The young carers music project was funded by the Stronger Communities Fund, from the We Love Manchester charity, following a successful application from members of the Young Carers Partnership the mental health charity 42nd Street, the music video filmed at the Manchester Powerhouse in Moss Side.

Over 100 Manchester young carers were involved in the project, and came from the following schools: The Manchester College, Manchester Communications Academy, The Barlow RC High School, Newall Green primary School, Birchfield Primary School, Ashbury Meadow Primary School, St Peter’s Roman Catholic High School, Chorlton High South.

Following a request from young carers, Manchester City Council asked Singer- songwriter Aleya Mae Warden to work alongside a group of young carers to craft a song that represented the stories of young carers. Aleya crafted the lyrics based upon conversations she had with young carers, about inclusion, support not sympathy and courage. The young people involved also produced artwork that helped visualise their ideas that were put into the song. These conversations took place during the first lockdown through virtual sessions and then, face-to-face planning sessions when restrictions were lifted.

The music project for young carers is part of the city’s ‘2022 Our Year’ commitment to make this year a fantastic year of opportunity for Manchester’s children and young people, to help make up for all the time they’ve spent in lockdown and away from school and their friends during the pandemic of the last two years.

Throughout this year the Council wants the city to look at itself through the eyes of its young residents, putting children and young people’s needs at the forefront of planning across every sphere of city life.  It is asking businesses, cultural organisations, leisure providers, shops, transport operators, and others – to get behind the city’s children and young people and think what they could do differently to help them be happy and healthy, and to have the kind of opportunities and experiences they need and deserve so they can reclaim their futures and succeed in life.
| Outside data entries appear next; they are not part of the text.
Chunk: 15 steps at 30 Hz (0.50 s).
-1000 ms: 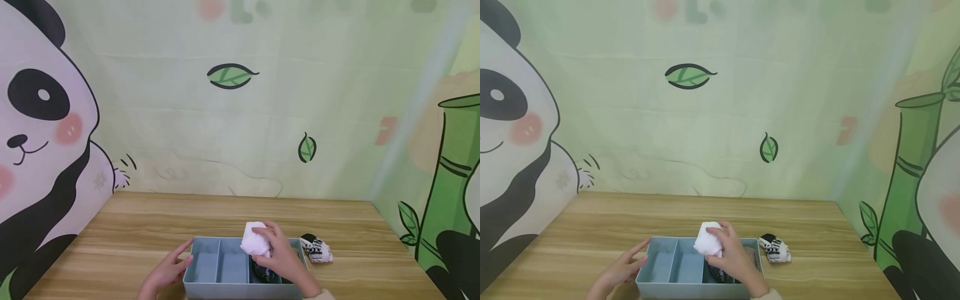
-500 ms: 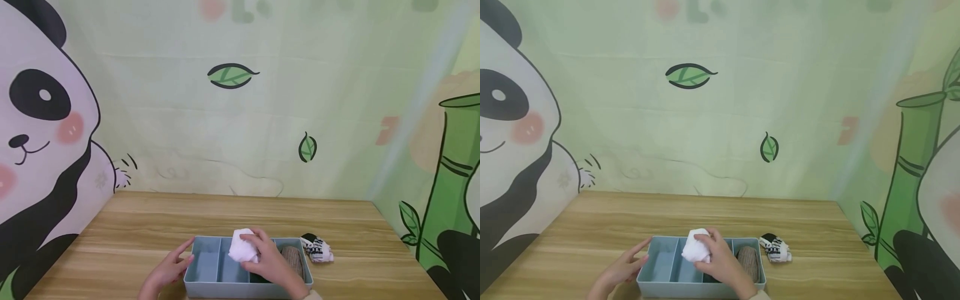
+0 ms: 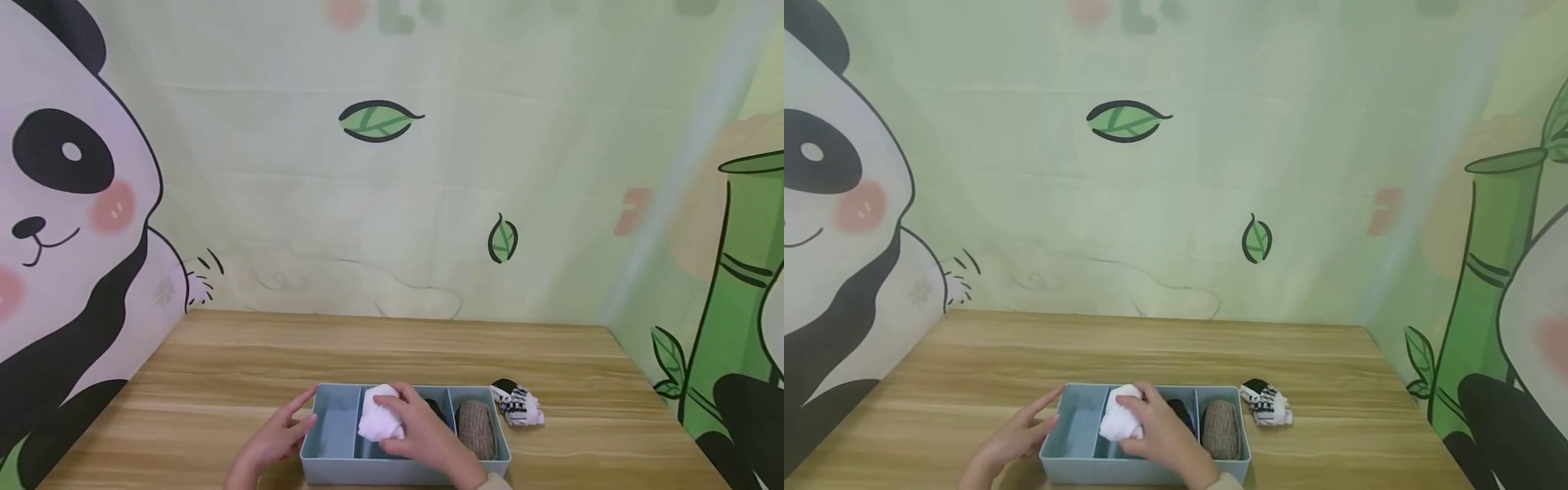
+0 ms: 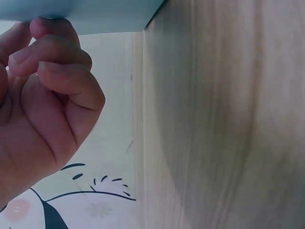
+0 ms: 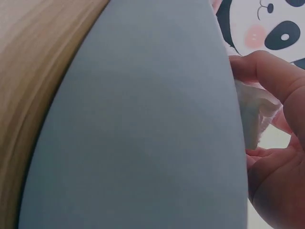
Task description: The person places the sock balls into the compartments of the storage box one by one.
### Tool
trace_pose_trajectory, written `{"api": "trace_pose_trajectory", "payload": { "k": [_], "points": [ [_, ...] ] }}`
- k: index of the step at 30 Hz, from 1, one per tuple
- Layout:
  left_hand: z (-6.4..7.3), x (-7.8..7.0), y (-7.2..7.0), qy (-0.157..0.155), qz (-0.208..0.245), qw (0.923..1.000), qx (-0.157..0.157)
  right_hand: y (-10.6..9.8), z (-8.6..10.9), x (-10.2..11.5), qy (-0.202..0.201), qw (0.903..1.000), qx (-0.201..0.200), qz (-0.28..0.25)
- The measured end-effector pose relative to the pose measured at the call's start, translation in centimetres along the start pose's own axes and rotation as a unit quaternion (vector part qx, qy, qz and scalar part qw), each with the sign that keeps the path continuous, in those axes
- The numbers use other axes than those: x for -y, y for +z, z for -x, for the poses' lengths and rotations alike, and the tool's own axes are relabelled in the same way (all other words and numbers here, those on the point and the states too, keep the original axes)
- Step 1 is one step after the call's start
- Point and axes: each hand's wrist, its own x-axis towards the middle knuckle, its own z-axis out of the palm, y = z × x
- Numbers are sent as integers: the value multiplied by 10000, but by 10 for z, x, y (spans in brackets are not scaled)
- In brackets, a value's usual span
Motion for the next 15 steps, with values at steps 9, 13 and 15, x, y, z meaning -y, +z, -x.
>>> {"api": "trace_pose_trajectory", "payload": {
  "k": [9,13,15],
  "points": [
    [1,-1,0,-8,-37,10000,-11,6,0,1,-89,9987,268,435],
    [1,-1,0,26,-23,10000,-14,7,-1,1,115,9981,420,430],
    [1,-1,0,76,9,10000,23,7,-1,1,208,9976,504,418]
  ]
}}
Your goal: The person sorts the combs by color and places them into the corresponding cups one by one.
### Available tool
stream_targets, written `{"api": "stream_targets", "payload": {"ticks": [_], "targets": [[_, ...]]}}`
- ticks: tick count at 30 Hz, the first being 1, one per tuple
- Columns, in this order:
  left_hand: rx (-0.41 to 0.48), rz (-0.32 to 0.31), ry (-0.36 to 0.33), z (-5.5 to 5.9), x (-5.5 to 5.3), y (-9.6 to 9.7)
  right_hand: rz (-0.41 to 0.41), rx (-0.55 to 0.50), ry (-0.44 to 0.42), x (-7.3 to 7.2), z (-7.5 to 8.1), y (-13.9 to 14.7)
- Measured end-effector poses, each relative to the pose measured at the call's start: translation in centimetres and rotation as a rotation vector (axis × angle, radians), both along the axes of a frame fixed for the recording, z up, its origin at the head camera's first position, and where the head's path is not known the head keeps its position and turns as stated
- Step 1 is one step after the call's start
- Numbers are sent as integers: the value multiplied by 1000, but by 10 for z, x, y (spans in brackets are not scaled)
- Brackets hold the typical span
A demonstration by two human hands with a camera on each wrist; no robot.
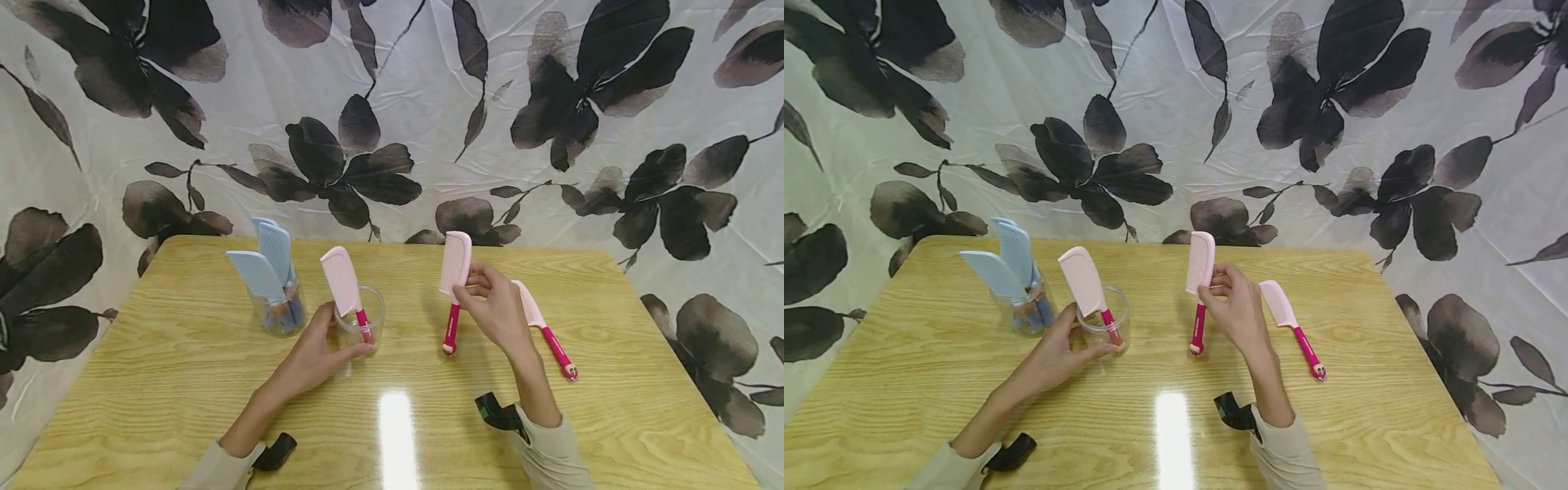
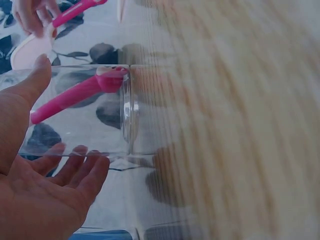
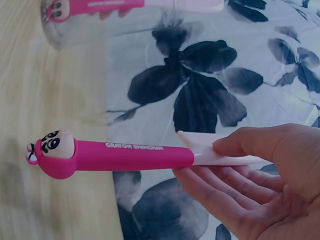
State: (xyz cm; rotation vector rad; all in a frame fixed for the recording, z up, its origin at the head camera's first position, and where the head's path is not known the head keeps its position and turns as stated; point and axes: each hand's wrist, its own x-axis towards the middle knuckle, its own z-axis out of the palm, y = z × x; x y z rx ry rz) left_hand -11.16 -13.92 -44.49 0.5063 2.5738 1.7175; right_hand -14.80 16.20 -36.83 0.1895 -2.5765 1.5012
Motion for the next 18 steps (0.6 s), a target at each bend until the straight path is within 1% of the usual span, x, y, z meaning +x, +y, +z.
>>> {"api": "stream_targets", "payload": {"ticks": [6,10,18], "targets": [[-2,-5,4,0,0,0,11,-59,0,0,5,-5],[1,-5,3,0,0,0,27,-97,3,1,11,-9],[-5,0,8,0,-1,1,62,-215,25,2,23,-18]]}}
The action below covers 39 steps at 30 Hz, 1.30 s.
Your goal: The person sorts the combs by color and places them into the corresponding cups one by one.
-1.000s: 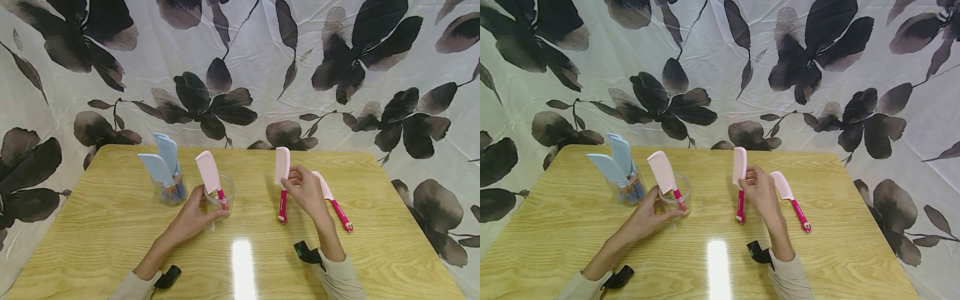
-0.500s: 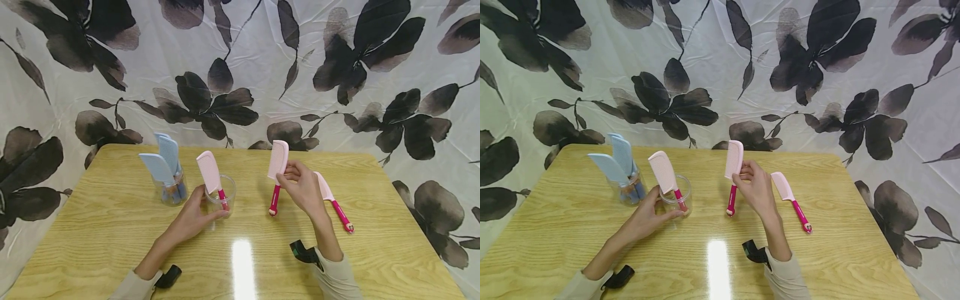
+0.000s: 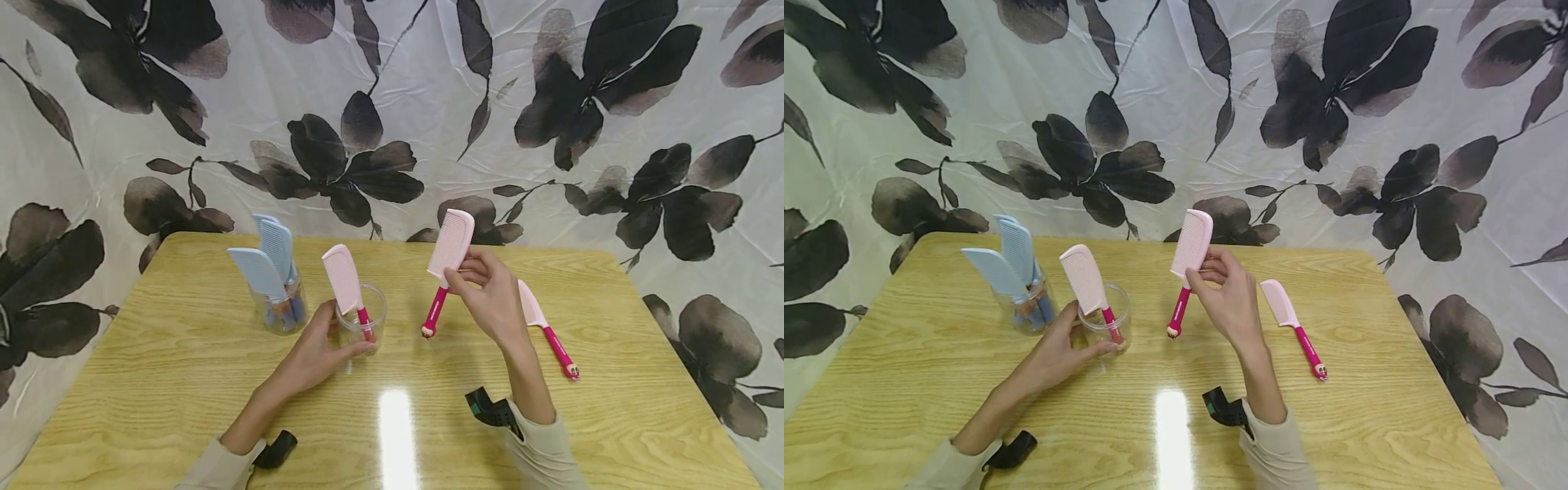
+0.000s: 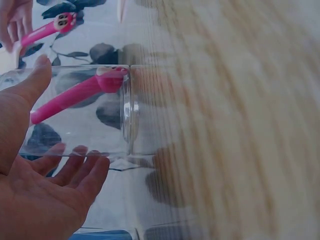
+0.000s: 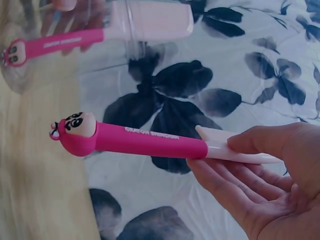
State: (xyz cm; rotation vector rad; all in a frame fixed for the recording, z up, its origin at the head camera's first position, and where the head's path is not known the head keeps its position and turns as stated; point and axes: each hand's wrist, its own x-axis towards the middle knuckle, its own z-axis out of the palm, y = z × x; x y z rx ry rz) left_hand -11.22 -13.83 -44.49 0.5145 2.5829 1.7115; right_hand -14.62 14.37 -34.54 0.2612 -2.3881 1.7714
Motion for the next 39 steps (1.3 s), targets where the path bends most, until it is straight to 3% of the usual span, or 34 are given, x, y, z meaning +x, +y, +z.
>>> {"api": "stream_targets", "payload": {"ticks": [9,21,29,34,39], "targets": [[-1,0,7,1,0,-1,41,-148,83,-2,9,-10],[-3,0,8,2,-1,-1,55,-458,219,-7,10,-30],[-8,5,6,1,-1,-1,66,-514,317,-8,12,-41],[-13,7,11,0,-1,-1,87,-536,303,-8,12,-48],[-18,8,4,-1,-1,-1,127,-470,275,-7,7,-57]]}}
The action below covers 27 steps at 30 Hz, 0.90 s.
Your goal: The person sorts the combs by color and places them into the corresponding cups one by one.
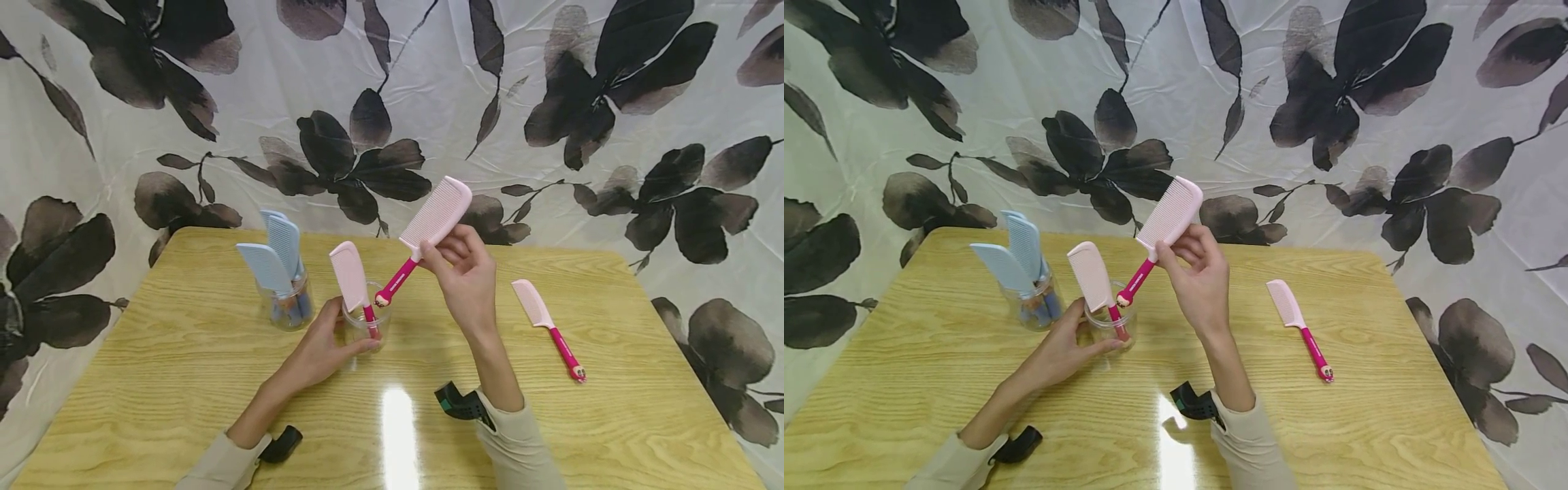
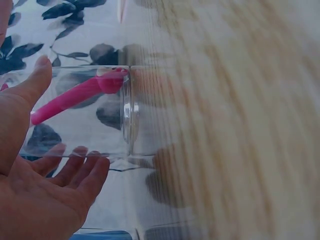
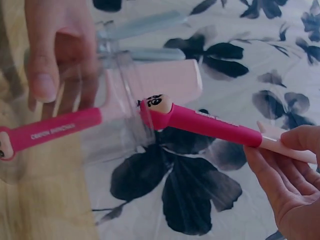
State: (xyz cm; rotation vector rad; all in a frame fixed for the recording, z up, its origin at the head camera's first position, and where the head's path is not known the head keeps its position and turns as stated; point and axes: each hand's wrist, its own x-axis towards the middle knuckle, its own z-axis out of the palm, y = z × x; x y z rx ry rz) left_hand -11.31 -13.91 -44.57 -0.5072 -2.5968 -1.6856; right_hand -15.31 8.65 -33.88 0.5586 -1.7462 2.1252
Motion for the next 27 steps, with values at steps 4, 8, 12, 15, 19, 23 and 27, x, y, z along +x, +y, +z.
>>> {"api": "stream_targets", "payload": {"ticks": [4,8,12,15,19,23,27], "targets": [[1,-5,-5,0,0,1,28,80,-1,-1,-7,-7],[8,-6,4,-1,0,1,57,141,-26,-1,-13,-14],[7,-6,9,-1,0,1,90,173,-53,-1,-18,-19],[0,-2,12,0,0,0,118,196,-54,-1,-22,-22],[-3,-4,9,1,1,-1,164,221,-55,-1,-27,-25],[-2,-6,-2,2,1,-2,228,263,-63,-1,-29,-27],[-2,-12,-2,4,1,-2,248,332,-39,-1,-31,-31]]}}
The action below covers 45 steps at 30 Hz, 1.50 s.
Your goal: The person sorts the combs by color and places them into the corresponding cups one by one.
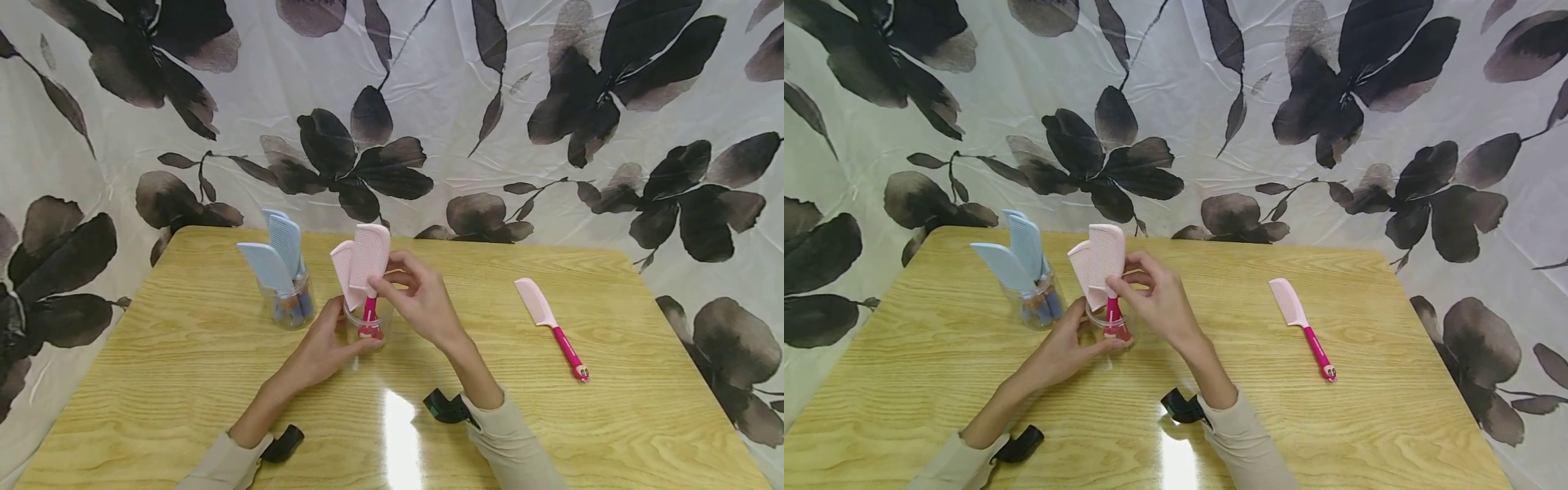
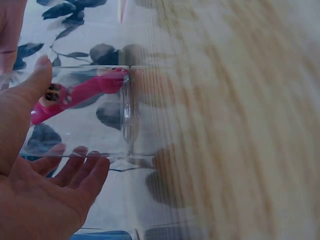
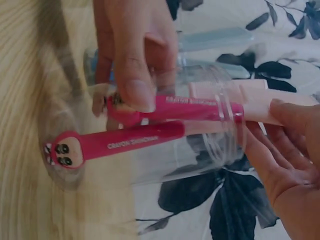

Councillor Garry Bridges, Manchester City Council’s Executive Member for Children and Schools, said: 

“Our young carers are some of the most remarkable and inspiring young people you will meet and no-one could fail to be moved by this powerful and moving song they have helped to create.  We’re determined to do everything we can to support young carers in the city and would encourage any young person who might be struggling alone to help care for a family member to tell someone and to reach out for the support that is there.  Just as they’re helping change the lives of their loved ones for the better, we want to help them change their lives for the better too.”